__Task item__: In the answer, each entry below appears exactly as given, and no picture appears at all.

__Data provided__:

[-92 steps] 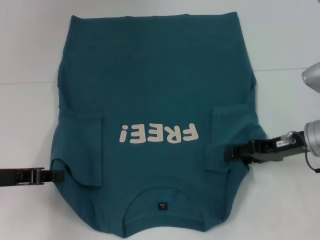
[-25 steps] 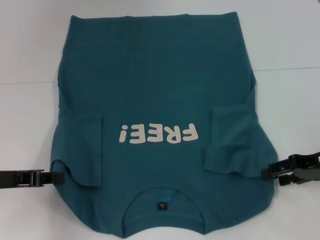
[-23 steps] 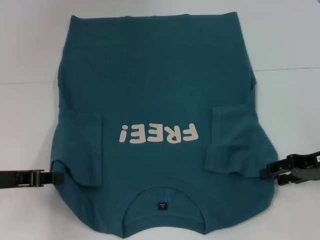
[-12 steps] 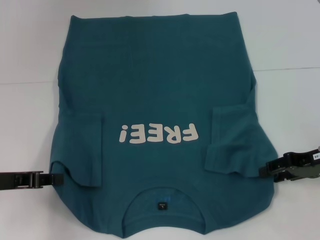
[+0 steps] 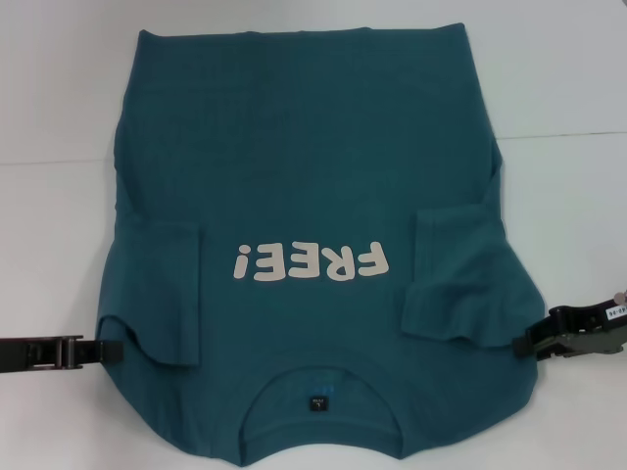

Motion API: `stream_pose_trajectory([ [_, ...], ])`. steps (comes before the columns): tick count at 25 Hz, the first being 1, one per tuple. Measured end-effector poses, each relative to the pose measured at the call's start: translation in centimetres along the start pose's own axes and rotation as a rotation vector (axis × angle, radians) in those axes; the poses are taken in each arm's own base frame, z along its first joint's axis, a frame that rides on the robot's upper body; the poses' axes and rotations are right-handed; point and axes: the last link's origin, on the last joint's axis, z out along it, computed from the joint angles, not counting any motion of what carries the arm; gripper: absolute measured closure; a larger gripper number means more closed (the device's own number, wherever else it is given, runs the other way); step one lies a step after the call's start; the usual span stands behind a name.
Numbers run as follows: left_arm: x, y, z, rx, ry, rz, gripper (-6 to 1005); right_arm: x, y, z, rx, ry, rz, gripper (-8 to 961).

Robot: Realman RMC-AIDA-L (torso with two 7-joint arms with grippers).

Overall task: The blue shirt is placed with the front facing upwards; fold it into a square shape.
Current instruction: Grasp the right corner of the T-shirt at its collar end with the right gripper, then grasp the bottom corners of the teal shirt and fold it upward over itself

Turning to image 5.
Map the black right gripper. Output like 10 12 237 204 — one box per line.
511 303 627 372

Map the teal FREE print t-shirt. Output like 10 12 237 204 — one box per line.
95 22 559 467

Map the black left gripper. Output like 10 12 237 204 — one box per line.
0 332 124 386

__Answer section__:
[-92 steps] 
[-25 steps] 
[-23 steps] 
[-12 steps] 
[+0 steps] 

Motion API: `stream_pose_trajectory([ [_, ...], ])`. steps (comes before the columns): tick count at 25 Hz, the first being 1, one per tuple. Measured end-effector poses, each relative to the pose measured at the call's start: translation in centimetres along the start pose's own axes and rotation as a rotation vector (axis × angle, radians) in those axes; the poses are taken in each arm's own base frame, z along its first joint's axis, a frame that rides on the robot's upper body; the poses' axes and rotations are right-handed; point and axes: the last link's origin, on the last joint's axis, z out along it, computed from the joint angles, not counting any motion of what carries the arm; gripper: absolute measured closure; a larger gripper number means more closed (the device's own number, wherever else it is given, runs the other way); step one lies a step after the call's start; the usual span stands behind a name.
Numbers run as follows: left_arm: x, y, z, rx, ry, rz, gripper (-6 to 1005); right_arm: x, y, z, rx, ry, rz, gripper (-8 to 961).

Robot: Realman RMC-AIDA-L (torso with two 7-joint arms with grippers).

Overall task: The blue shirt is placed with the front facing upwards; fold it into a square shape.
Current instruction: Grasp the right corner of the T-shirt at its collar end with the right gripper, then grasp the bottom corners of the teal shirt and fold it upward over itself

Turning to image 5.
Map the black right gripper. Output like 10 12 237 204 — one box per line.
511 303 627 372

Map the teal FREE print t-shirt. Output like 10 12 237 204 — one box per line.
95 22 559 467

Map the black left gripper. Output like 10 12 237 204 — one box per line.
0 332 124 386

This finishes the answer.